UK investigates possible allergic reactions to COVID-19 shot
U.K. regulators said Wednesday that people who have a “significant history” of allergic reactions shouldn’t receive the new Pfizer-BioNTech vaccine while they investigate two adverse reactions that occurred on the first day of the country’s mass vaccination program.
Professor Stephen Powis, national medical director for the National Health Service in England, said health authorities were acting on a recommendation from the Medical and Healthcare Products Regulatory Agency.
“As is common with new vaccines the MHRA have advised on a precautionary basis that people with a significant history of allergic reactions do not receive this vaccination after two people with a history of significant allergic reactions responded adversely yesterday,” Powis said in a statement. “Both are recovering well.”
The comments came as Dr. June Raine, head of the MHRA, told a Parliamentary committee that regulators had received reports of two allergic reactions from the vaccine.
“We know from the very extensive clinical trials that this wasn’t a feature,” she said. “But If we need to strengthen our advice, now that we have had this experience with the vulnerable populations, the groups who have been selected as a priority, we get that advice to the field immediately.
Raine’s comments came as part of a general discussion of how her agency will continue to monitor people who receive the vaccine authorized for emergency use last week.
EXPLAINER: Allergic reactions to vaccines rare, short-lived
Vaccines can sometimes cause allergic reactions, but they are usually rare and short-lived.
British regulators are looking into reports of allergic reactions in two people who received the new Pfizer COVID-19 vaccine Tuesday, the first day of a vaccination program. In the meantime, they’re telling people to skip the vaccine if they’ve had a history of serious allergic reactions.
A look at allergic reactions to vaccines:
HOW OFTEN DO THEY HAPPEN?
Allergic reactions can occur with numerous vaccines and experts say they are not unexpected.
In the Pfizer-BioNTech study of 42,000 people, the rate was about the same in those who got the coronavirus vaccine versus those who got a dummy shot. U.S. Food and Drug Administration reviewers who examined the study’s safety data found that 137 — or 0.63% — of vaccine recipients reported symptoms suggestive of an allergic reaction, compared to 111 — or 0.51% — in the placebo group.
A 2015 study in the U.S. examining the rate of anaphylaxis — a severe, life-threatening allergic reaction — found that it occurred about once per every million vaccine doses. The study evaluated children and adults who got vaccines against numerous diseases, including polio, measles and meningitis.

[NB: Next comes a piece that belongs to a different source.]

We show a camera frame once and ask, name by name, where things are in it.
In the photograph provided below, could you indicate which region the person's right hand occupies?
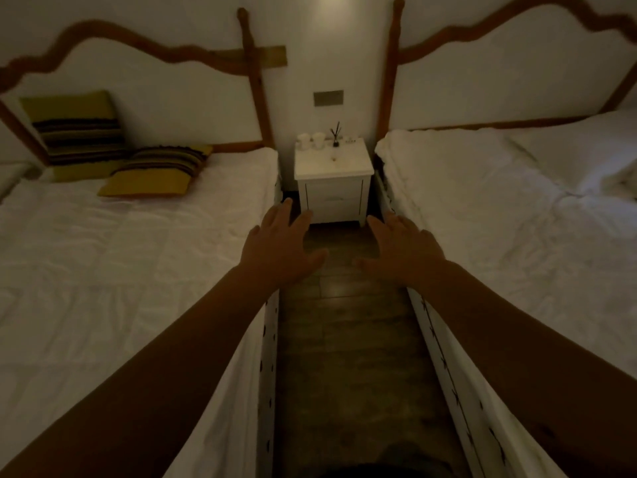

“For the general population this does not mean that they would need to be anxious about receiving the vaccination,” said Stephen Evans, a vaccines expert at the London School of Hygiene and Tropical Medicine.
He noted that even common foods can provoke severe allergic reactions.
WHY DO THESE REACTIONS HAPPEN?
Scientists say people can be sensitive to components in the shot, like gelatin or egg protein, or to the vaccine itself. People with egg allergies are sometimes advised not to get the flu shot, since that vaccine is mostly grown in chicken eggs.
Common symptoms of an allergic reaction include a rash, skin irritation, coughing or trouble breathing.
The exact ingredients used in Pfizer’s new COVID-19 vaccine are proprietary and are not publicly disclosed. The vaccine uses a new technology, and is coated in lipid nanoparticles, which have been used in drugs.
Some people react to almost any drug or vaccine, said Dr. Ashish Jha, dean of Brown University’s school of public health. The key is whether reactions to the vaccine are more common or more severe __ and that doesn’t appear to be the case so far, he said.
WHAT ARE OTHER SIDE EFFECTS?
Typical side effects for many vaccines include things like a sore arm from the shot, fever and muscle aches. In the Pfizer study, participants also reported fatigue, headache and chills.
More serious side effects are reported to regulators or health officials for further investigation. But it can often take time to determine if the vaccine caused the side effect or if the person just coincidentally received the shot before becoming ill.
As for the COVID-19 vaccine, “It’s just so high-profile that every little thing that happens all the time is going to get magnified,” said Jha.
“We should talk about it, we should be honest with people, but we should put it into context and help people understand,” he said. ”There is a small proportion of people who have an allergic reaction to almost any medicine.”